Welcome to the Linux Foundation Forum!

LFS258_V2021-09-20 - Cannot initialize cluster with kubeadm 1.21.1 and crio 1.21.3

Experiencing issue initializing cluster with kubeadm and crio-o

Trying to provision the exact system from the lab ( s_03 )

LFS258_V2021-09-20_SOLUTIONS.tar.xz, LFS258-labs_V2021-09-20.pdf

2 vCPU, 8 GB, Ubuntu 18.04.6 LTS
running on vsphere, 1 interface, no swap

installed

kubeadm 1.21.1-00
kubectl 1.21.1-00
kubelet 1.21.1-00
kubernetes-cni 0.8.7-00
cri-o 1.21.3~0
cri-o-runc 1.0.1~0

configured system and crio, enabled and started, according to the latest pdf, and verified from:
https://kubernetes.io/docs/setup/production-environment/container-runtimes/#cri-o
for ubuntu 18.04

cgroup driver is systemd

/etc/hosts
updated

172.21.90.50 te-olmo-k8m0101 k8scp

using kubeadm config:
LFS258/SOLUTIONS/s_03/kubeadm-crio.yaml
updated:
podNetwork: 100.68.0.0/16

Init:

kubeadm init --config=kubeadm-crio.yaml --upload-certs | tee kubeadm-init.out

kubelet fails to start
[kubelet-check] Initial timeout of 40s passed.

log: Error getting node err="node \"k8scp" not found

Try adding the described crio.conf from the lab tar to /etc/crio/crio.conf,
could not find anything in the PDF about this file, just randomly found it in the tar basically.

Init:

kubeadm init --config=kubeadm-crio.yaml --upload-certs | tee kubeadm-init.out

Journal:
okt 26 23:21:49 te-olmo-k8m0101 kubelet[25616]: E1026 23:21:49.526385 25616 kubelet.go:2291] "Error getting node" err="node \"k8scp\" not found"

and reading up on crio's documentation. supposedly i also have to add /etc/cni/net.d/<some-crio-bridge.conf>, but reading into crio doc atm, as the lab is totally unclear on this.

is there another version set that is supposed to work?

can we expect any questions about cri-o or are we expected to be able to configure it?

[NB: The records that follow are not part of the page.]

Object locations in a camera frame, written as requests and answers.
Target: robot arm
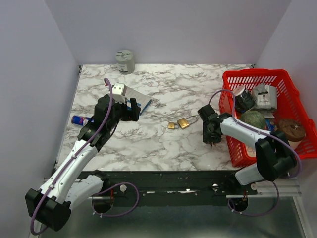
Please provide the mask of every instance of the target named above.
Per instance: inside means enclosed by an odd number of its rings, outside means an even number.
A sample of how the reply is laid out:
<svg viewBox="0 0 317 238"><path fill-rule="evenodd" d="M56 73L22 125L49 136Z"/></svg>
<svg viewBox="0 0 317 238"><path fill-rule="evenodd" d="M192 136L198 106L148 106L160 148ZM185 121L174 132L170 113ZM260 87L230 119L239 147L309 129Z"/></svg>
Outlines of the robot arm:
<svg viewBox="0 0 317 238"><path fill-rule="evenodd" d="M111 138L111 130L121 120L138 121L141 109L134 98L130 99L131 108L127 106L124 87L124 84L114 85L111 104L109 95L98 99L94 115L80 130L78 140L65 161L37 191L30 189L27 192L25 200L31 217L36 214L36 220L58 231L67 222L73 208L102 189L104 182L97 176L88 176L77 185L74 182L87 163ZM99 130L110 105L108 119Z"/></svg>
<svg viewBox="0 0 317 238"><path fill-rule="evenodd" d="M260 134L260 132L271 134L288 144L283 132L270 132L255 127L253 127L254 131L257 133L253 132L246 129L246 127L251 127L250 125L241 121L237 123L228 113L218 115L210 105L199 109L198 114L203 120L204 143L219 143L224 134L255 149L257 162L235 173L235 179L240 185L261 180L274 181L297 165L294 154L285 145Z"/></svg>

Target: lavender wall
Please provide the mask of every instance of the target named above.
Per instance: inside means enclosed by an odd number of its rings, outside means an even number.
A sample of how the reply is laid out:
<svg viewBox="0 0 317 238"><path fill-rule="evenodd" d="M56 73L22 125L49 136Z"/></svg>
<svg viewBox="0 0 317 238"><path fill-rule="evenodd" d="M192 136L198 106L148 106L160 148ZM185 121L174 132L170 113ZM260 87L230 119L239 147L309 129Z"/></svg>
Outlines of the lavender wall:
<svg viewBox="0 0 317 238"><path fill-rule="evenodd" d="M301 93L309 117L317 123L317 1L292 0L265 47L257 67L287 70ZM303 161L299 176L303 202L317 237L317 160Z"/></svg>
<svg viewBox="0 0 317 238"><path fill-rule="evenodd" d="M0 234L25 238L24 196L52 172L78 66L44 1L2 1L0 22Z"/></svg>
<svg viewBox="0 0 317 238"><path fill-rule="evenodd" d="M80 63L255 63L290 0L45 0Z"/></svg>

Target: brass padlock
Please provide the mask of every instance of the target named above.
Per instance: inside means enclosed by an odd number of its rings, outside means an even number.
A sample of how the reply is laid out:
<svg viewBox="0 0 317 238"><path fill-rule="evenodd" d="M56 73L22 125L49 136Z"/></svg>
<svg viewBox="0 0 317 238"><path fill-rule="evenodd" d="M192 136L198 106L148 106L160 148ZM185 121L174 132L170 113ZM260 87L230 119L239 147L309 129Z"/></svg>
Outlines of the brass padlock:
<svg viewBox="0 0 317 238"><path fill-rule="evenodd" d="M168 129L174 130L174 129L178 129L178 128L179 128L178 124L176 124L174 122L169 122L168 123Z"/></svg>
<svg viewBox="0 0 317 238"><path fill-rule="evenodd" d="M189 119L189 118L195 118L195 121L193 121L193 122L188 122L187 119ZM198 120L198 117L197 117L197 116L189 116L189 117L187 117L187 118L179 119L179 120L177 121L177 123L179 124L180 128L185 129L185 128L189 127L190 124L195 123L197 120Z"/></svg>

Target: gray cylinder
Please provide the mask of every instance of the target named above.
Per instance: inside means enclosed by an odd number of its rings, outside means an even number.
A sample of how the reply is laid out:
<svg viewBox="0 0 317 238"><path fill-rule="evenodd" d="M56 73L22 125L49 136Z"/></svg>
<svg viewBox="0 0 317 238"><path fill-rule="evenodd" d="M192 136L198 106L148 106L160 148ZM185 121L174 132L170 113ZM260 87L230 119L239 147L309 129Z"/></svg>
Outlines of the gray cylinder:
<svg viewBox="0 0 317 238"><path fill-rule="evenodd" d="M120 73L130 74L133 73L135 69L134 56L129 50L118 51L115 55L117 61L117 67Z"/></svg>

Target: red bull can
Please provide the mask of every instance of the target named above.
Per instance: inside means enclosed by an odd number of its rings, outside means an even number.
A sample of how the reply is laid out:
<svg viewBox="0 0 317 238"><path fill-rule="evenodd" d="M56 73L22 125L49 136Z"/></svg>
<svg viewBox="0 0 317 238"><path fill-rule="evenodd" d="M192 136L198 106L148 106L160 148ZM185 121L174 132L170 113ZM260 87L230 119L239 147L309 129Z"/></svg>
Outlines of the red bull can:
<svg viewBox="0 0 317 238"><path fill-rule="evenodd" d="M89 117L82 117L82 116L73 116L71 119L71 123L74 125L81 125L81 126L85 126L88 121L90 120Z"/></svg>

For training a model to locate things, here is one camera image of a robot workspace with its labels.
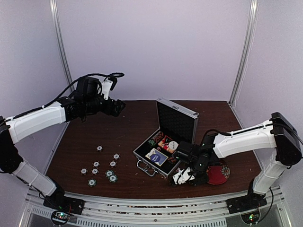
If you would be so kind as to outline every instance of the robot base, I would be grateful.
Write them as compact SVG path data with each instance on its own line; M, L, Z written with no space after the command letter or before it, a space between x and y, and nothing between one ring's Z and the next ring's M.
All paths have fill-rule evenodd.
M266 199L261 199L259 201L251 200L250 196L245 195L242 197L237 197L233 199L228 199L226 201L227 208L230 214L244 212L247 210L257 209L258 207L265 206L267 204Z
M265 206L267 201L265 194L256 194L253 191L254 179L250 182L247 195L226 200L227 208L230 214L244 212Z
M64 213L73 213L73 214L79 214L79 215L82 214L82 210L84 207L84 200L79 200L79 199L66 197L66 196L64 196L63 200L64 200L64 204L66 204L66 206L64 208L62 208L60 211L62 211ZM51 204L49 202L49 200L44 200L43 205L45 207L50 207L52 209L56 209L56 207L54 207L54 205Z

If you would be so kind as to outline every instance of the poker chip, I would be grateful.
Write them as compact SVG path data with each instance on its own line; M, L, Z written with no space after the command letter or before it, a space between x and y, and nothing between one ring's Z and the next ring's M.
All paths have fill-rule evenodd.
M114 159L114 160L120 159L120 155L119 155L119 154L114 154L114 155L113 155L113 159Z
M155 147L157 145L157 143L159 143L161 141L161 139L163 139L164 134L163 132L159 131L156 135L154 135L149 141L149 145L151 145L152 147Z
M101 152L103 151L103 147L102 146L97 146L97 152Z
M112 168L114 168L114 167L117 166L117 162L112 161L112 162L109 163L109 166L112 167Z
M105 176L106 176L106 177L110 177L111 175L114 175L114 171L112 171L112 170L107 170L106 173L105 173Z
M99 173L99 170L98 170L98 169L92 169L92 170L91 170L91 173L92 173L93 175L97 175L97 174Z
M86 174L87 174L87 168L82 168L81 175L86 175Z
M172 150L176 150L178 147L178 143L175 142L175 141L171 141L169 142L169 148L172 149Z
M118 177L116 175L111 175L108 179L111 183L116 183L118 181Z
M94 166L94 167L99 167L99 166L100 166L100 163L99 163L98 161L96 161L96 162L93 163L93 166Z
M95 179L89 179L89 181L88 181L89 187L94 187L94 186L96 186L96 184L97 184L97 181Z

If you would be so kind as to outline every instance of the black cable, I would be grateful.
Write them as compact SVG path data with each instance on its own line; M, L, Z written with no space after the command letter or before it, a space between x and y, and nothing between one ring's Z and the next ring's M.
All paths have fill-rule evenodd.
M57 209L57 210L62 210L62 208L60 208L57 204L54 204L51 200L49 200L44 194L43 194L43 192L42 191L40 191L39 189L37 189L36 187L34 187L34 186L31 186L31 187L33 187L37 192L39 192L39 198L40 199L44 199L44 200L46 200L49 204L51 204L52 206L53 206L53 209Z
M261 126L255 127L255 128L251 128L251 129L246 129L246 130L244 129L240 132L234 133L233 135L238 135L238 134L241 134L241 133L244 133L244 132L252 131L252 130L255 130L255 129L262 129L262 128L264 128L264 125L261 125Z
M193 176L193 174L191 173L191 174L189 175L189 178L185 181L185 183L188 182L188 181L190 181L190 179L191 179L192 176Z
M209 129L209 130L207 130L207 131L204 133L200 145L203 144L204 138L205 138L205 137L207 136L207 134L210 133L211 131L215 131L215 132L217 132L218 134L221 134L221 135L223 135L223 136L232 136L230 133L222 132L222 131L219 131L219 130L217 130L217 129Z
M9 122L9 121L11 121L10 118L6 119L4 122L2 122L2 123L0 124L0 127L1 127L2 125L4 125L6 122Z
M100 77L105 77L105 78L121 78L124 76L124 73L122 72L114 72L114 73L111 73L111 74L108 74L108 75L105 75L105 74L101 74L101 73L91 73L91 74L87 74L85 76L82 76L82 77L79 77L78 79L74 80L72 83L70 83L55 99L53 99L52 101L50 101L49 103L47 103L46 105L44 105L43 107L37 107L35 109L32 109L32 110L28 110L26 112L23 112L21 114L18 114L16 116L13 117L13 119L16 119L16 118L19 118L19 117L22 117L24 115L27 115L33 111L37 111L37 110L41 110L45 107L48 107L50 106L53 102L57 101L72 85L74 85L76 82L78 82L80 79L83 79L83 78L86 78L86 77L91 77L91 76L100 76Z
M102 84L100 81L98 81L98 85L99 85L99 87L98 87L97 91L98 91L98 95L100 95L102 93Z
M56 217L56 213L61 212L59 210L55 210L52 214L51 214L51 221L52 223L54 223L56 226L64 226L71 218L71 215L69 216L69 218L67 220L65 220L63 223L57 224L54 222L53 217Z
M183 169L182 173L180 174L180 176L178 177L178 180L177 180L177 184L178 185L181 185L181 183L179 183L179 180L181 178L181 176L184 174L185 170L187 169L187 167L185 169Z
M273 206L273 203L274 203L274 193L273 193L273 190L271 190L271 188L269 188L269 189L270 189L271 196L272 196L272 200L271 200L270 207L269 207L268 211L266 212L266 214L263 216L263 218L261 218L259 221L257 221L257 223L260 223L261 221L264 220L264 218L266 218L267 214L270 212L270 209L271 209L272 206Z
M28 182L22 180L20 177L16 176L16 178L18 178L20 181L22 181L22 183L26 184L26 186L29 186Z

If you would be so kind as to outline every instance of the brown wooden surface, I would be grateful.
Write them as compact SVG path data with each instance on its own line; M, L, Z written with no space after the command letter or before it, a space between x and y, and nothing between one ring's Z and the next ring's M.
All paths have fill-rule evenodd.
M196 141L199 143L207 129L232 131L240 126L226 102L177 101L178 104L198 113L199 123ZM229 180L223 185L176 187L169 186L161 175L149 177L136 167L133 155L136 149L158 128L155 101L126 101L126 108L115 118L98 113L87 118L85 123L74 120L68 126L55 153L47 175L57 181L66 191L86 195L132 199L170 199L217 195L240 192L248 188L252 178L259 174L260 168L253 152L229 156L225 159L231 169ZM98 153L97 146L104 151ZM116 183L110 183L105 172L109 169L112 155L121 155L117 167ZM80 170L92 170L92 163L99 161L99 174L85 176ZM88 180L97 181L95 187L87 185Z

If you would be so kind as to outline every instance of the robotic arm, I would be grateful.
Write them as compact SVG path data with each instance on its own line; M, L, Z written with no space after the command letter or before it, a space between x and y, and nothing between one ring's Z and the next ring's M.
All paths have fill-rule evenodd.
M249 185L248 194L227 200L230 213L242 212L266 205L264 199L270 186L289 167L301 158L300 138L296 129L280 113L256 126L230 133L215 133L203 137L200 145L181 142L175 156L188 168L173 176L174 184L190 182L200 185L208 182L209 163L219 158L260 148L275 148L270 162Z
M107 115L118 116L125 107L120 100L109 98L119 74L102 75L105 80L101 83L89 74L76 80L77 88L68 97L57 98L50 105L42 106L39 110L25 112L15 117L4 119L0 117L0 169L36 188L45 198L45 205L64 210L73 206L73 213L81 213L83 201L64 196L64 190L49 177L40 173L18 154L14 146L23 138L55 124L69 122L76 118L82 121L86 116L103 112Z

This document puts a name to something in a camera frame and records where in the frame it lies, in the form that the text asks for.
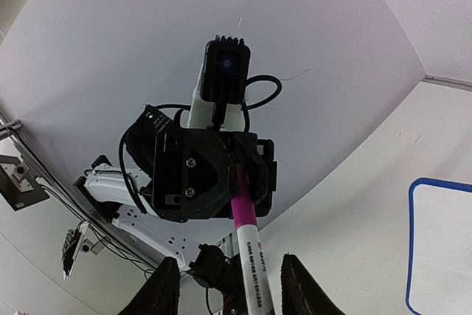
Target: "white ceiling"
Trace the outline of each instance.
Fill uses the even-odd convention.
[[[251,75],[284,80],[276,102],[251,112],[252,130],[275,141],[280,162],[262,225],[425,74],[384,0],[29,0],[0,47],[0,107],[72,183],[102,153],[117,162],[119,137],[143,104],[190,102],[218,33],[246,39]],[[251,88],[251,99],[270,90]]]
[[[385,0],[427,75],[472,81],[472,0]]]

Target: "white wall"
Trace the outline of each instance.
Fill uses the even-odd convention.
[[[346,314],[410,314],[409,186],[424,176],[472,183],[471,115],[472,92],[419,84],[353,154],[263,229],[277,307],[282,257],[291,253]]]
[[[426,74],[472,81],[472,0],[385,0]]]
[[[218,33],[246,39],[250,75],[284,80],[277,101],[251,112],[280,161],[281,197],[261,224],[332,171],[425,74],[384,0],[29,0],[0,48],[2,110],[72,183],[100,154],[117,162],[143,104],[190,103]],[[270,90],[251,86],[250,102]],[[206,222],[206,233],[208,224],[219,229]]]
[[[0,153],[18,154],[8,141],[0,142]],[[61,248],[77,222],[55,198],[18,212],[0,198],[1,315],[12,309],[31,315],[117,314],[128,304],[144,275],[106,249],[98,256],[80,255],[63,282]]]

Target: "black camera housing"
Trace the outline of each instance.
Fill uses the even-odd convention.
[[[244,100],[251,51],[243,39],[216,36],[206,45],[202,100],[241,104]]]

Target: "white panel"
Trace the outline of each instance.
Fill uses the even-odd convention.
[[[408,191],[419,177],[472,182],[472,93],[421,83],[353,154],[261,232],[274,300],[297,255],[349,315],[410,314]]]
[[[412,195],[412,310],[424,315],[468,314],[472,308],[472,188],[421,181]]]
[[[1,142],[0,152],[13,153],[8,145],[8,141]],[[14,212],[0,197],[0,235],[4,238],[4,242],[7,240],[11,243],[11,247],[22,255],[15,257],[18,262],[22,260],[20,263],[2,261],[0,274],[10,268],[19,269],[20,272],[24,272],[27,267],[37,269],[38,282],[51,284],[54,289],[60,289],[62,294],[65,294],[64,299],[68,297],[68,301],[72,303],[83,302],[99,314],[117,314],[145,282],[143,272],[130,262],[104,249],[98,256],[80,254],[72,277],[64,282],[60,264],[62,245],[67,230],[75,228],[77,223],[78,220],[53,197],[18,212]],[[91,232],[87,234],[87,238],[96,241]],[[0,283],[7,285],[8,282],[5,280],[6,278],[0,275]],[[28,294],[30,289],[23,287],[22,284],[25,284],[24,280],[18,278],[18,283],[15,283],[13,288],[18,294]],[[62,303],[56,302],[53,297],[57,292],[41,293],[44,297],[43,302],[51,307],[55,304],[59,310]],[[1,299],[4,299],[4,293],[0,291],[0,294]],[[34,301],[26,297],[14,299],[15,302],[8,303],[17,305],[19,310],[27,309],[25,308],[27,306],[31,309],[29,311],[31,314],[52,314],[47,311],[32,310],[30,306],[36,304],[39,298],[35,298]]]
[[[472,0],[386,0],[426,73],[472,81]]]
[[[325,177],[424,76],[384,0],[29,0],[0,47],[1,107],[72,183],[101,153],[117,162],[119,137],[144,103],[190,102],[217,33],[244,37],[251,74],[285,84],[251,117],[280,161],[262,225]],[[251,101],[270,90],[254,86]],[[204,227],[206,235],[222,230],[214,221]]]

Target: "black bracket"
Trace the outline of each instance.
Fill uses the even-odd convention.
[[[200,245],[200,254],[187,272],[204,288],[215,288],[223,295],[223,315],[247,314],[246,293],[239,255],[227,258],[213,245]]]
[[[0,195],[15,211],[49,198],[36,177],[35,171],[18,157],[0,155]]]
[[[257,217],[266,216],[276,189],[277,162],[274,143],[254,133],[170,125],[157,135],[154,178],[140,193],[163,219],[231,218],[238,164],[248,174]]]

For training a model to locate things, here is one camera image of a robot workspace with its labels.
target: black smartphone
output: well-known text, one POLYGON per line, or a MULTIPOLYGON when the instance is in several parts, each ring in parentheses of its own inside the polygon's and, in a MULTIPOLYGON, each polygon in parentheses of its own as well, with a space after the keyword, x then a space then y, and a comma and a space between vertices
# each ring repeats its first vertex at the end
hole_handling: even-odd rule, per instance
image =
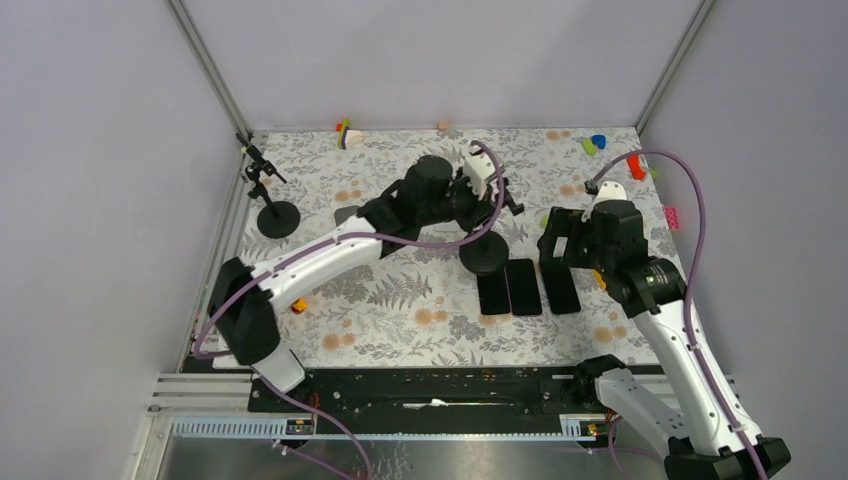
POLYGON ((542 298, 536 281, 533 260, 522 258, 506 263, 506 285, 509 290, 509 305, 516 317, 532 317, 542 314, 542 298))
POLYGON ((480 313, 483 315, 509 313, 509 292, 506 288, 506 271, 503 268, 484 277, 478 275, 477 294, 480 296, 480 313))
POLYGON ((545 292, 548 294, 551 313, 563 315, 579 312, 580 299, 577 297, 577 288, 574 286, 571 269, 561 261, 554 260, 540 263, 539 270, 542 273, 545 292))
POLYGON ((345 220, 356 215, 356 211, 359 210, 359 205, 351 205, 349 207, 342 207, 333 212, 333 219, 336 221, 336 226, 343 224, 345 220))

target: black stand
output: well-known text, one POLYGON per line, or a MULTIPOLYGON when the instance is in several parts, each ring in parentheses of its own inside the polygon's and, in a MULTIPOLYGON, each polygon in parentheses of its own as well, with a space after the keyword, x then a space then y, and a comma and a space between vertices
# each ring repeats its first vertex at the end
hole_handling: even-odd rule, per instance
POLYGON ((268 189, 265 188, 260 177, 262 172, 265 172, 269 176, 276 176, 283 183, 289 182, 277 172, 274 164, 262 157, 258 148, 238 133, 236 133, 236 138, 244 145, 244 152, 253 160, 253 163, 244 169, 245 177, 253 182, 253 188, 247 192, 247 196, 254 200, 261 198, 265 201, 265 208, 259 212, 259 217, 256 219, 259 233, 273 239, 288 237, 300 225, 300 211, 291 202, 271 200, 268 189))
POLYGON ((509 247, 503 237, 489 230, 474 242, 459 247, 459 260, 475 275, 492 275, 506 266, 509 247))
POLYGON ((297 207, 284 200, 276 202, 271 200, 268 189, 259 181, 259 170, 247 167, 245 173, 254 181, 253 189, 247 192, 247 196, 253 199, 262 198, 265 201, 265 208, 259 212, 259 217, 256 219, 259 233, 273 239, 285 238, 294 233, 300 225, 300 211, 297 207))

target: gray wall
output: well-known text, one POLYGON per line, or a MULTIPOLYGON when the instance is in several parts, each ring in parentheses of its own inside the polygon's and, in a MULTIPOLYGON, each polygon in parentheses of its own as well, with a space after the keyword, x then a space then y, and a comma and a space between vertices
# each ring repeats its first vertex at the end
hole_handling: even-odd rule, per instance
POLYGON ((698 0, 187 0, 255 128, 632 125, 698 0))
MULTIPOLYGON (((846 24, 844 0, 719 2, 644 136, 703 184, 699 311, 748 410, 789 445, 785 479, 848 478, 846 24)), ((691 187, 656 163, 691 258, 691 187)))
POLYGON ((117 478, 236 163, 164 3, 0 3, 0 478, 117 478))

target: red toy block
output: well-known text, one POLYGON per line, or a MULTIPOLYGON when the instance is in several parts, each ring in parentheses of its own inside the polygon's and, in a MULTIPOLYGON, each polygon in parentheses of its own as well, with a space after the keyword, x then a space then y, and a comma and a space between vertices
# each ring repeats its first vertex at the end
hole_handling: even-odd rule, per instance
POLYGON ((642 165, 639 164, 639 155, 631 155, 627 157, 627 166, 630 167, 630 174, 633 175, 633 178, 636 180, 644 180, 648 175, 647 172, 642 170, 642 165))
POLYGON ((680 219, 677 218, 677 209, 674 207, 663 207, 665 211, 665 219, 668 221, 668 228, 672 232, 680 231, 680 219))

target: orange toy piece
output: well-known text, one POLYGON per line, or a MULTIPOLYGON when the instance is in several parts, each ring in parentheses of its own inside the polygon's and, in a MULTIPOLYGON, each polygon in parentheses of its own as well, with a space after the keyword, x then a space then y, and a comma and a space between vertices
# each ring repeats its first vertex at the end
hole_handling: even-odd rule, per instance
POLYGON ((308 309, 309 304, 302 298, 298 298, 296 302, 292 303, 292 312, 294 313, 301 314, 308 309))

spending 5 ours last night with no success. documentation/lab seems unclear. quite frustrating.

Comments

  • olmorupert
    olmorupert Posts: 14
    edited October 2021

    Also added

    /etc/default/kubelet

    KUBELET_EXTRA_ARGS="--container-runtime=remote --container-runtime-endpoint=unix:///var/run/crio/crio.sock"

  • attached kubelet logs and kubeadm.yaml

  • serewicz
    serewicz Posts: 1,000

    Hello,

    I think you may need a closer examination of the lab. For example you said there was no mention of the kubeadm-crio.yaml file but it is specifically mentioned in step 14 and step 15. Also the error about not finding k8scp means you did not edit /etc/hosts properly.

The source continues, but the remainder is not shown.